__TASK OBJECTIVE__:
Line by line, please look for the word "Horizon" in the following records, then copy each line you find it in.

__PROVIDED MATERIAL__:
Start of Block
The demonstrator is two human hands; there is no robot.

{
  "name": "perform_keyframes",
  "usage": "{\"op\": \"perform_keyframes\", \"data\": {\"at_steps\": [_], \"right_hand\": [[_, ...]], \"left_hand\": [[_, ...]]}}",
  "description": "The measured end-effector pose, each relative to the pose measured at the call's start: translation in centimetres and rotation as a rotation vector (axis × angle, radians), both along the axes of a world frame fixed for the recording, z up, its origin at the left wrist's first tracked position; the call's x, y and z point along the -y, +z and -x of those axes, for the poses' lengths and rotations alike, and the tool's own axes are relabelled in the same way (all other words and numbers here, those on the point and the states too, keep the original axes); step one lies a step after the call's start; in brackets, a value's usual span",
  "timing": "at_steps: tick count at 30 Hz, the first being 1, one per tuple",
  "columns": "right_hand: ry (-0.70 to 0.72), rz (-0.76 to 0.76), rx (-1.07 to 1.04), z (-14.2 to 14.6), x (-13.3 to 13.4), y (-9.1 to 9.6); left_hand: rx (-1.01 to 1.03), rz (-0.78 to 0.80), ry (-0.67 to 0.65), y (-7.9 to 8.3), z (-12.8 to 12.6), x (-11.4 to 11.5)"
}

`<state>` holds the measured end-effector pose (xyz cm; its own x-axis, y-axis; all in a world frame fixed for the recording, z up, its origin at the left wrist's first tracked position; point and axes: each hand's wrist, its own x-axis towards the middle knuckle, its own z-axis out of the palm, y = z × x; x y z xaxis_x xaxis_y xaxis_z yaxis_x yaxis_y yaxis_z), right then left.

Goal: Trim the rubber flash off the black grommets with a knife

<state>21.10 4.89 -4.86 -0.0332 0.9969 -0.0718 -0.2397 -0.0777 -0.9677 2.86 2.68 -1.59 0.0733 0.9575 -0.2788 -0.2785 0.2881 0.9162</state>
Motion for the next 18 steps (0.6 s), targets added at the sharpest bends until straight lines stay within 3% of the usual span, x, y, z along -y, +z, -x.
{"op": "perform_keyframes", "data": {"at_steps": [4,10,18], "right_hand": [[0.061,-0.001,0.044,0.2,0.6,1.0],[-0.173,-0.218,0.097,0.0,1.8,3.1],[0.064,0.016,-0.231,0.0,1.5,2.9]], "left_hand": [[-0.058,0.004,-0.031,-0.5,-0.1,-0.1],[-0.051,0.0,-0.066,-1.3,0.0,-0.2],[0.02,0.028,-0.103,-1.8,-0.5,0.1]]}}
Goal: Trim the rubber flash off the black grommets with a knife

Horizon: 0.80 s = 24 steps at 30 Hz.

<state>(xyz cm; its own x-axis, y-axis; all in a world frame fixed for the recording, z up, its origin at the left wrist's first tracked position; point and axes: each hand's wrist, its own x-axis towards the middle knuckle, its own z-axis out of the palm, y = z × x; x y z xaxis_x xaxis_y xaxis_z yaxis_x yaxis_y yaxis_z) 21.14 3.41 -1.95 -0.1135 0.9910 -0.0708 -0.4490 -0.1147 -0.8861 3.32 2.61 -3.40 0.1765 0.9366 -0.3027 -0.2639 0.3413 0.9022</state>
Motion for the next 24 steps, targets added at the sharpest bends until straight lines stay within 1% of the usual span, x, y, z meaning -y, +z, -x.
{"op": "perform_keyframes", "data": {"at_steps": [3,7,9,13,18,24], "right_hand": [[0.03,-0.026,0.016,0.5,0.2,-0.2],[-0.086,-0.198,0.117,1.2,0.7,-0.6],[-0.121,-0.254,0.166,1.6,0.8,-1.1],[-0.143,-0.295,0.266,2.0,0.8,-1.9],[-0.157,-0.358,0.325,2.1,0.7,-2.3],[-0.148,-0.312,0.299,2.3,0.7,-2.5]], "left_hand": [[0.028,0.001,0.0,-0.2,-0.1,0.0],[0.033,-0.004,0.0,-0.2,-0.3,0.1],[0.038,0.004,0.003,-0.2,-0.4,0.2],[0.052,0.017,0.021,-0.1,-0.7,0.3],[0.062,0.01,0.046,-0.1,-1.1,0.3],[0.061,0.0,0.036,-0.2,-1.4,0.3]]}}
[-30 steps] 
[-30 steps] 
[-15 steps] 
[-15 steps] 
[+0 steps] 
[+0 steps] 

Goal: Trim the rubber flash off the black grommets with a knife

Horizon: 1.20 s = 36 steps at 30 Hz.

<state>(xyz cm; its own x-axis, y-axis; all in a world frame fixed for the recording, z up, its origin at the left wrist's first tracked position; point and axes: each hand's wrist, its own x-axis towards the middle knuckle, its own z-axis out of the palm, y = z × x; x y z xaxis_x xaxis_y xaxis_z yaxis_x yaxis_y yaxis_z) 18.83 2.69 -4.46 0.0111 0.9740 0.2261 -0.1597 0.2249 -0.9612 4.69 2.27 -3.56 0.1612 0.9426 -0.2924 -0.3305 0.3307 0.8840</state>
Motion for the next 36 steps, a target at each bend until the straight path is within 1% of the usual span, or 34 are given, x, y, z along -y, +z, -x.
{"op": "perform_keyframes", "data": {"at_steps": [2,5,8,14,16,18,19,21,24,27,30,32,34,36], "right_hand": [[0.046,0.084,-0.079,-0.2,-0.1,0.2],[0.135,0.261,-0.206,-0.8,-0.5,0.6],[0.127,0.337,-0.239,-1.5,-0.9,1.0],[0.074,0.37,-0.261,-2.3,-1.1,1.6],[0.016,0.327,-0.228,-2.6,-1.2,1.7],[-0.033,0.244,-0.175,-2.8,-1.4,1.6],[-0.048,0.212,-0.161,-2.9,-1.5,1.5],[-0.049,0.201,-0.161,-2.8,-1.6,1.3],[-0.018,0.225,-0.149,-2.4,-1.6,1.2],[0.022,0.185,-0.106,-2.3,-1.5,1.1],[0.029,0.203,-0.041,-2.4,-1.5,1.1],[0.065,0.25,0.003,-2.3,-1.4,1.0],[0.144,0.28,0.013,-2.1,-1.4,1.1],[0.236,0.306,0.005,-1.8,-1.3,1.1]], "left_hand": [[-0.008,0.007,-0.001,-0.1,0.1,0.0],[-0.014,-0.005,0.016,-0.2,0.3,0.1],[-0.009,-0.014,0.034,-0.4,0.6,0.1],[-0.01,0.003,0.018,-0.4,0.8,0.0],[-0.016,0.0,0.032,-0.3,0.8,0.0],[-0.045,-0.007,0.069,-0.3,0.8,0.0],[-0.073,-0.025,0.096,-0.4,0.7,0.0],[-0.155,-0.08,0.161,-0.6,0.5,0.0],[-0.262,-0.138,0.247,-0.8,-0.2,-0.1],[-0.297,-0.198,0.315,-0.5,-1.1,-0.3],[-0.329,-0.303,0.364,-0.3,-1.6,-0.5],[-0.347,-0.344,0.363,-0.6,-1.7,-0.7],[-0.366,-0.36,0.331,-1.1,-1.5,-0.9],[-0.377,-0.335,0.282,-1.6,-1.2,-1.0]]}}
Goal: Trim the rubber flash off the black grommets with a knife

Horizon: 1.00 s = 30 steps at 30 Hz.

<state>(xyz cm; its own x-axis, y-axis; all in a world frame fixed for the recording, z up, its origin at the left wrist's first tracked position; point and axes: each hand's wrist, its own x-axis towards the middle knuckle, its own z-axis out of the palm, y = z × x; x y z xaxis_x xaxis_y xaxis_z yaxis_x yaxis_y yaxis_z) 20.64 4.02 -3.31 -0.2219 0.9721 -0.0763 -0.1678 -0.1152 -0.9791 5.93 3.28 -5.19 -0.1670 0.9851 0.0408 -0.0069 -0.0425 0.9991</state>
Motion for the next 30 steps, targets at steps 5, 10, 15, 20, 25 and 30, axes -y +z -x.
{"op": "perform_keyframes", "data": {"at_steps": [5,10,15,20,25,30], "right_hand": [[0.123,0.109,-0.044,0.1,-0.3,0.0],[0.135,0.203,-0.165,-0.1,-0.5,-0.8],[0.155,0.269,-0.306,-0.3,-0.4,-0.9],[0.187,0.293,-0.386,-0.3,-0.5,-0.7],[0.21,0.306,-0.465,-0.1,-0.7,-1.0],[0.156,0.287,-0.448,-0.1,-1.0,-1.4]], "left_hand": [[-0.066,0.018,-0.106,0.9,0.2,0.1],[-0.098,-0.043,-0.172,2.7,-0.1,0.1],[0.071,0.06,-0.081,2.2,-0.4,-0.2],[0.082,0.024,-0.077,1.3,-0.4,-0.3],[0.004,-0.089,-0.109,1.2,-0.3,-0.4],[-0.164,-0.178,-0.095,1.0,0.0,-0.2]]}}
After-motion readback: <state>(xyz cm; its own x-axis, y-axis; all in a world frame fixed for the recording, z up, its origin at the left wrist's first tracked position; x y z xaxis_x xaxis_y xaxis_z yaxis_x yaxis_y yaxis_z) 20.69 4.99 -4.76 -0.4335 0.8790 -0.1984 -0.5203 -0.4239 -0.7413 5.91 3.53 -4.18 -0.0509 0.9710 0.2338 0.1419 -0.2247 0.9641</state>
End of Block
__EXERCISE ANSWER__:
Horizon: 0.80 s = 24 steps at 30 Hz.
Horizon: 1.20 s = 36 steps at 30 Hz.
Horizon: 1.00 s = 30 steps at 30 Hz.

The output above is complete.